> [Your instructions] Taking the line that contains "Could you point to the yellow lemon" as the first and the final line of the records as the last, write out every line between them exactly, ends included, and nothing else.

[Records shown]

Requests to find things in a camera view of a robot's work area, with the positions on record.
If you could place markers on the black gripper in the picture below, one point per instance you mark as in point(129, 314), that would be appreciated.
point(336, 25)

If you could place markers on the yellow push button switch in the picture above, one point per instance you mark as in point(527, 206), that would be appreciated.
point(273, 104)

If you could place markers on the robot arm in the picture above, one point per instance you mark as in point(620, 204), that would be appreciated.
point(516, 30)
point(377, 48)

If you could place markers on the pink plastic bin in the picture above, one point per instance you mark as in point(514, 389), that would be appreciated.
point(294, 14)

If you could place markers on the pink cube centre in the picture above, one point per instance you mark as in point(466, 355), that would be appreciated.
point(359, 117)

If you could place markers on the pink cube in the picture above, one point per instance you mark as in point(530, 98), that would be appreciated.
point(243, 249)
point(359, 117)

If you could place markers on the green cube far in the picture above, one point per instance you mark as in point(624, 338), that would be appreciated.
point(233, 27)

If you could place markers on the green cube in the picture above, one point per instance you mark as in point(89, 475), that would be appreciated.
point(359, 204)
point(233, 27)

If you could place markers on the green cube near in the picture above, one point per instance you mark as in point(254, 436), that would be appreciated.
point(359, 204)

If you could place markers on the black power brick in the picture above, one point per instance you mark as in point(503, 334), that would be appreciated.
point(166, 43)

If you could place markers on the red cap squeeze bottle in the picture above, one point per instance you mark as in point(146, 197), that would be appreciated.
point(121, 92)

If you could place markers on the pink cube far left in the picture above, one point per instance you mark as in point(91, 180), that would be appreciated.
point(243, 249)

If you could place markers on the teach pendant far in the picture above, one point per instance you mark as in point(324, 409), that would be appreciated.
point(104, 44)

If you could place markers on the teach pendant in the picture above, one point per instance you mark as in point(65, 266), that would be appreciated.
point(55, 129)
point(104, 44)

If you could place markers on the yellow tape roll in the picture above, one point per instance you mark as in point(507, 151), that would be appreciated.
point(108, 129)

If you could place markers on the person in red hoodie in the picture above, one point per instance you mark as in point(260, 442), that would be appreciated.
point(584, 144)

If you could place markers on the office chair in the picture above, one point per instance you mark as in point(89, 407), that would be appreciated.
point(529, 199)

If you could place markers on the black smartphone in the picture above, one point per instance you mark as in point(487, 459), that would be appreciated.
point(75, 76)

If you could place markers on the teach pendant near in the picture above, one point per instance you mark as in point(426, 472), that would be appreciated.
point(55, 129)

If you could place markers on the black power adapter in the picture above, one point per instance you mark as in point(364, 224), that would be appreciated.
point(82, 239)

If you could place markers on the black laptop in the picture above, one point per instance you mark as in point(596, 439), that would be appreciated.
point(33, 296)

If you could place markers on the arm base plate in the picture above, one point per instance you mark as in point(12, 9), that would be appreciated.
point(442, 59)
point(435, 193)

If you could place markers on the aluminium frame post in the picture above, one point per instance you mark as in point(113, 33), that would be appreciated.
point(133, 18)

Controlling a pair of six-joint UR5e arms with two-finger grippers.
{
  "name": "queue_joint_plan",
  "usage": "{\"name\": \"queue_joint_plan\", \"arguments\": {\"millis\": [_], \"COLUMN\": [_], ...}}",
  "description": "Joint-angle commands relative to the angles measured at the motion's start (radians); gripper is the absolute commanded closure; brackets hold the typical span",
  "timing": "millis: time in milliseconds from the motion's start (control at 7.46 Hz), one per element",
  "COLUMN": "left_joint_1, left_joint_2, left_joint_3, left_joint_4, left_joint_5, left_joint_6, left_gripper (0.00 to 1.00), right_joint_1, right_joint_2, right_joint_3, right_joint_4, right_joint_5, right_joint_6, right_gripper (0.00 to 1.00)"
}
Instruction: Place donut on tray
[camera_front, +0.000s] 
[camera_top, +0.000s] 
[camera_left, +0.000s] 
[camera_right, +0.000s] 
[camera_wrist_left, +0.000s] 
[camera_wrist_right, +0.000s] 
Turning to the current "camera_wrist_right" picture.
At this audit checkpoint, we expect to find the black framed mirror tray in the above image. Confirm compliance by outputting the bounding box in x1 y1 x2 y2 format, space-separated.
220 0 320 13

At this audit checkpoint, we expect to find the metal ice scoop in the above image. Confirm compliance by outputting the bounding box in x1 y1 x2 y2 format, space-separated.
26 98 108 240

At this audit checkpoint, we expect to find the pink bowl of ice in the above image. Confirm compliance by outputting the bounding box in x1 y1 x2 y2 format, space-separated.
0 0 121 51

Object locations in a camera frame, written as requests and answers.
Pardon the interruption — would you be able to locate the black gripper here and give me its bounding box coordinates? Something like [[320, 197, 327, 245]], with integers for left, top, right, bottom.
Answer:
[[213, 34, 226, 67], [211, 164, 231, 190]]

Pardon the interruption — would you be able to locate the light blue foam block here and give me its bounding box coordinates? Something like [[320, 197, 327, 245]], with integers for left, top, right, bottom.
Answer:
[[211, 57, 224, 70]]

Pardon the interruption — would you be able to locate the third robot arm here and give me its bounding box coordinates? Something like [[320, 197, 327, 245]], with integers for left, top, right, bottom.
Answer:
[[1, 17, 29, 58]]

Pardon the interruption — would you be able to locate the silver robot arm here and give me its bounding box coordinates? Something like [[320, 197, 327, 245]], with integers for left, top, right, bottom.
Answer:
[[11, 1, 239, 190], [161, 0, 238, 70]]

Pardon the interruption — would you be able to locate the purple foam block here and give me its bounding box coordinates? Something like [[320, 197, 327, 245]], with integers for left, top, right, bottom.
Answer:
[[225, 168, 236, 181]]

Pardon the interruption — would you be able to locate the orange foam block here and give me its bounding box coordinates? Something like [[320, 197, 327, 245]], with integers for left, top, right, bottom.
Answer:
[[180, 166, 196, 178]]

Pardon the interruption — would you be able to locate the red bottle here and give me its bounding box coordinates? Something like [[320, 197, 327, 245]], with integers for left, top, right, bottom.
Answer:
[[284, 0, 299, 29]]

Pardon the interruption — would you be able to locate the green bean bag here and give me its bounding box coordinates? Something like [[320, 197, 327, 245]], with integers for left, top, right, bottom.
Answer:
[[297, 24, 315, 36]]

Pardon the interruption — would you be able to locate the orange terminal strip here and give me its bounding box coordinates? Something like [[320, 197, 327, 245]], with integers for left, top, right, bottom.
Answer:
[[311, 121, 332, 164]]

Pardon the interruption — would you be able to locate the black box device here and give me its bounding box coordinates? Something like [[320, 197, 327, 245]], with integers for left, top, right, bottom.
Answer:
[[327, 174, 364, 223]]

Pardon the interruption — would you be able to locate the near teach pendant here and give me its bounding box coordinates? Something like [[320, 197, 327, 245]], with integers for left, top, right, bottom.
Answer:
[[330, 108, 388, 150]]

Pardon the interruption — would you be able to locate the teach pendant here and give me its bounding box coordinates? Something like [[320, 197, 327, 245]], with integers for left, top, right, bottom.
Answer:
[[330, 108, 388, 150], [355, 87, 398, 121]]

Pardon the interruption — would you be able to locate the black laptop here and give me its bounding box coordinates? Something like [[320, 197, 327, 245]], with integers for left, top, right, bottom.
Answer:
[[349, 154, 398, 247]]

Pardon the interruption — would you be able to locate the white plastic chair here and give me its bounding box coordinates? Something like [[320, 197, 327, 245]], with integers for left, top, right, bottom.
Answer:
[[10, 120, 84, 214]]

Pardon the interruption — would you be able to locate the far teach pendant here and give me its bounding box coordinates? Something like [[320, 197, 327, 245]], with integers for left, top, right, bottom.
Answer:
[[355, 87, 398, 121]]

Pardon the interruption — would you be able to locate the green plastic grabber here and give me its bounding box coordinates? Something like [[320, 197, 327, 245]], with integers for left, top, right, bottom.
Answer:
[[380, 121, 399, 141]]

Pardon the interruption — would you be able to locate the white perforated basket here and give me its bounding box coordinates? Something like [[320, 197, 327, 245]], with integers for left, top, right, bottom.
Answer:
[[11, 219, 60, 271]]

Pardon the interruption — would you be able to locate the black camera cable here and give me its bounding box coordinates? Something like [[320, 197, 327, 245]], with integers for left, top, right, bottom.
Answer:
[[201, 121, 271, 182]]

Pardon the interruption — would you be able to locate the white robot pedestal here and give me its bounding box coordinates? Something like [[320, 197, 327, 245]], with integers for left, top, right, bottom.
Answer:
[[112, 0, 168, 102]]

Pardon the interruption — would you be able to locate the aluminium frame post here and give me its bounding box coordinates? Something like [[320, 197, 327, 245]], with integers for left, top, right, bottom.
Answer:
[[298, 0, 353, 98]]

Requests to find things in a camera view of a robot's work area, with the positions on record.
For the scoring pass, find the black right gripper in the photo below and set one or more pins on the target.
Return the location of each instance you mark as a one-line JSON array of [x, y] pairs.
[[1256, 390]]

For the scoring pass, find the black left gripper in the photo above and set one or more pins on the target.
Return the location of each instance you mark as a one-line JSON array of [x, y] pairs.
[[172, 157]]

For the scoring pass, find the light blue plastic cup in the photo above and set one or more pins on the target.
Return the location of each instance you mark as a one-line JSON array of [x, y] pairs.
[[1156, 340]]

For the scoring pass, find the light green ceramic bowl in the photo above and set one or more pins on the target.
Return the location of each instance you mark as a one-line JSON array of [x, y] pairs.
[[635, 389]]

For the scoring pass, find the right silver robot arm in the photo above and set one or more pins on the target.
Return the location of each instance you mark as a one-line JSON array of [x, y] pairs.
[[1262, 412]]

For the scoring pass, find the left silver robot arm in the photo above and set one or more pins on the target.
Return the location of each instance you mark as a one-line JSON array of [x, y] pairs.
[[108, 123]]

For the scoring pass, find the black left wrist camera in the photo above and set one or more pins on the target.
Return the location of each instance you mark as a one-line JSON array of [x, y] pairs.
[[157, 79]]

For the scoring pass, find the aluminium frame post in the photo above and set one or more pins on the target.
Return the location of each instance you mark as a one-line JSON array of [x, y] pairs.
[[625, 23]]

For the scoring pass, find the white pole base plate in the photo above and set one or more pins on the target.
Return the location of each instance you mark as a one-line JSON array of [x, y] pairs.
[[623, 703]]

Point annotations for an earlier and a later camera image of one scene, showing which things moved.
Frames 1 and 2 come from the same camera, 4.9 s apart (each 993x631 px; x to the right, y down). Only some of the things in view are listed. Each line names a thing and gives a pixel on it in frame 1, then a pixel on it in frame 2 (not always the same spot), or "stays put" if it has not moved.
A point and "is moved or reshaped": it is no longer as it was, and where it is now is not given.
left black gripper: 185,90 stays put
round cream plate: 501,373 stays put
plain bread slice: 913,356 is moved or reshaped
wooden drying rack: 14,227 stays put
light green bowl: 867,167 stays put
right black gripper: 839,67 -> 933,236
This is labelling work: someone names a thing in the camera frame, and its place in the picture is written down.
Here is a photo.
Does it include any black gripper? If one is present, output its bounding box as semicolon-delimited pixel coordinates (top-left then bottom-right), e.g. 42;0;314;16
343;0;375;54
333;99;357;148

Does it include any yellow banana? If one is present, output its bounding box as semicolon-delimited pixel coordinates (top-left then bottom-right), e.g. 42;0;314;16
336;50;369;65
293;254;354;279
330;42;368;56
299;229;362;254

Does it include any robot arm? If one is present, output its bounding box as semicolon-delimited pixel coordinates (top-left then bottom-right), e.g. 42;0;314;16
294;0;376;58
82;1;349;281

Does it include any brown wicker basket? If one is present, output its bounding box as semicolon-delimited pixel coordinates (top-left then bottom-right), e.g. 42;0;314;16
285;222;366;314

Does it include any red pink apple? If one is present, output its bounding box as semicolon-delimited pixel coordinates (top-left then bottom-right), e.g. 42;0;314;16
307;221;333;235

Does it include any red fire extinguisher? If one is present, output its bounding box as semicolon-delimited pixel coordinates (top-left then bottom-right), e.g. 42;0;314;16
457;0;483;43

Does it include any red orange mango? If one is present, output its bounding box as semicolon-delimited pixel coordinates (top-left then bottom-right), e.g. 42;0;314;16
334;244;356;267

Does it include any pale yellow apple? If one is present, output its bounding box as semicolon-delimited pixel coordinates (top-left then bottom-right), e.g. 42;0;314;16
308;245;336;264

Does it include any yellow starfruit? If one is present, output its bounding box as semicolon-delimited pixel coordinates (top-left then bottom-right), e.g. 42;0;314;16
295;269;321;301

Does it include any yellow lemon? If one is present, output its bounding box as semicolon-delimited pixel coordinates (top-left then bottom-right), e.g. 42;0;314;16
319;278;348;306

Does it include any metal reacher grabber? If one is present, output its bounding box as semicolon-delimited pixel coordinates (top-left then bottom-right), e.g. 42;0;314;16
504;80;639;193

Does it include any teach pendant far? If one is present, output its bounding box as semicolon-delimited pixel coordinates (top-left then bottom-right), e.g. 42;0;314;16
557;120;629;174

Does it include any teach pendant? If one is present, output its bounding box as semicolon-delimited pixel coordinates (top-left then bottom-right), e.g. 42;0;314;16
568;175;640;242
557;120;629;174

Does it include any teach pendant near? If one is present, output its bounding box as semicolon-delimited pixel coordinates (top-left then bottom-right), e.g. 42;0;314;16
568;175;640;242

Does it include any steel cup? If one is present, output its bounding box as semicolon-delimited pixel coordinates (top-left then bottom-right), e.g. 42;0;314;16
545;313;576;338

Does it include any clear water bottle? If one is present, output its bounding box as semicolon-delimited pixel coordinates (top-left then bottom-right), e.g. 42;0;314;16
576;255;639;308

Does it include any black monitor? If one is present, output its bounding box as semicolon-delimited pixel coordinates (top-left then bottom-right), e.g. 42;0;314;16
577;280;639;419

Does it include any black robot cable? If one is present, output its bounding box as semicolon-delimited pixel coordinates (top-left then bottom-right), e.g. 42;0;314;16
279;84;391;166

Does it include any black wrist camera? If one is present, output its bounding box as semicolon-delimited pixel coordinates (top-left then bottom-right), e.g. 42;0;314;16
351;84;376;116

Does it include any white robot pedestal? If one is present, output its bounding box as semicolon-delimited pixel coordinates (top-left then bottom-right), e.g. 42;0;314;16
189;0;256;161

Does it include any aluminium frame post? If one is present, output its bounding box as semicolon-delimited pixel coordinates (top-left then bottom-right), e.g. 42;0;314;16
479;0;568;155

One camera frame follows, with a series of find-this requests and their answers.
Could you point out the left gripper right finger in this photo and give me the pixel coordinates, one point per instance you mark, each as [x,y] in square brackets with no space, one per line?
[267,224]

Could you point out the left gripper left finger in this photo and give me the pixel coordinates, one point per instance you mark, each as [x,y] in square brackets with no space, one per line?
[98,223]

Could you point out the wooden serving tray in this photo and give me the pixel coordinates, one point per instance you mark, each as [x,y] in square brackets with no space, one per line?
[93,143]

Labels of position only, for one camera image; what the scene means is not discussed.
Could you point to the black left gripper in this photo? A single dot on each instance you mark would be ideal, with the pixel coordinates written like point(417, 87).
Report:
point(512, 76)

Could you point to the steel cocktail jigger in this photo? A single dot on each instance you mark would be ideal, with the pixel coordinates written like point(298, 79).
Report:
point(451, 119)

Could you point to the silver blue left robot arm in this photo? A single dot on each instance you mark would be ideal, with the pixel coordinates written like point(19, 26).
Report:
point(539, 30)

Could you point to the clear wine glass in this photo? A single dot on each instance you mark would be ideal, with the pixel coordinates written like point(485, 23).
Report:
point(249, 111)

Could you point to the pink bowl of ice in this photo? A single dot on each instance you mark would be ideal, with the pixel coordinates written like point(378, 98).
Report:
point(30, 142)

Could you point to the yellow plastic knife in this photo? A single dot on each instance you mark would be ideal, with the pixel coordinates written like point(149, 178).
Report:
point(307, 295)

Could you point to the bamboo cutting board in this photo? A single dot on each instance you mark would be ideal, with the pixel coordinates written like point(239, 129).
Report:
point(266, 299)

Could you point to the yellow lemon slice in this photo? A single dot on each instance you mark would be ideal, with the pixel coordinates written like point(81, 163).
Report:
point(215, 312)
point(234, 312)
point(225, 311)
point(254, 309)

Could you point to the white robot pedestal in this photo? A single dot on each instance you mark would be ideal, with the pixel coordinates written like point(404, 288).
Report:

[/Records shown]

> [Finished task]
Could you point to the yellow lemon slice in this photo? A single dot on each instance you mark would be ideal, with the pixel coordinates written like point(81, 163).
Report:
point(215, 312)
point(234, 312)
point(225, 311)
point(254, 309)

Could you point to the white robot pedestal in this photo? A single dot on each instance you mark would be ideal, with the pixel coordinates written like point(404, 288).
Report:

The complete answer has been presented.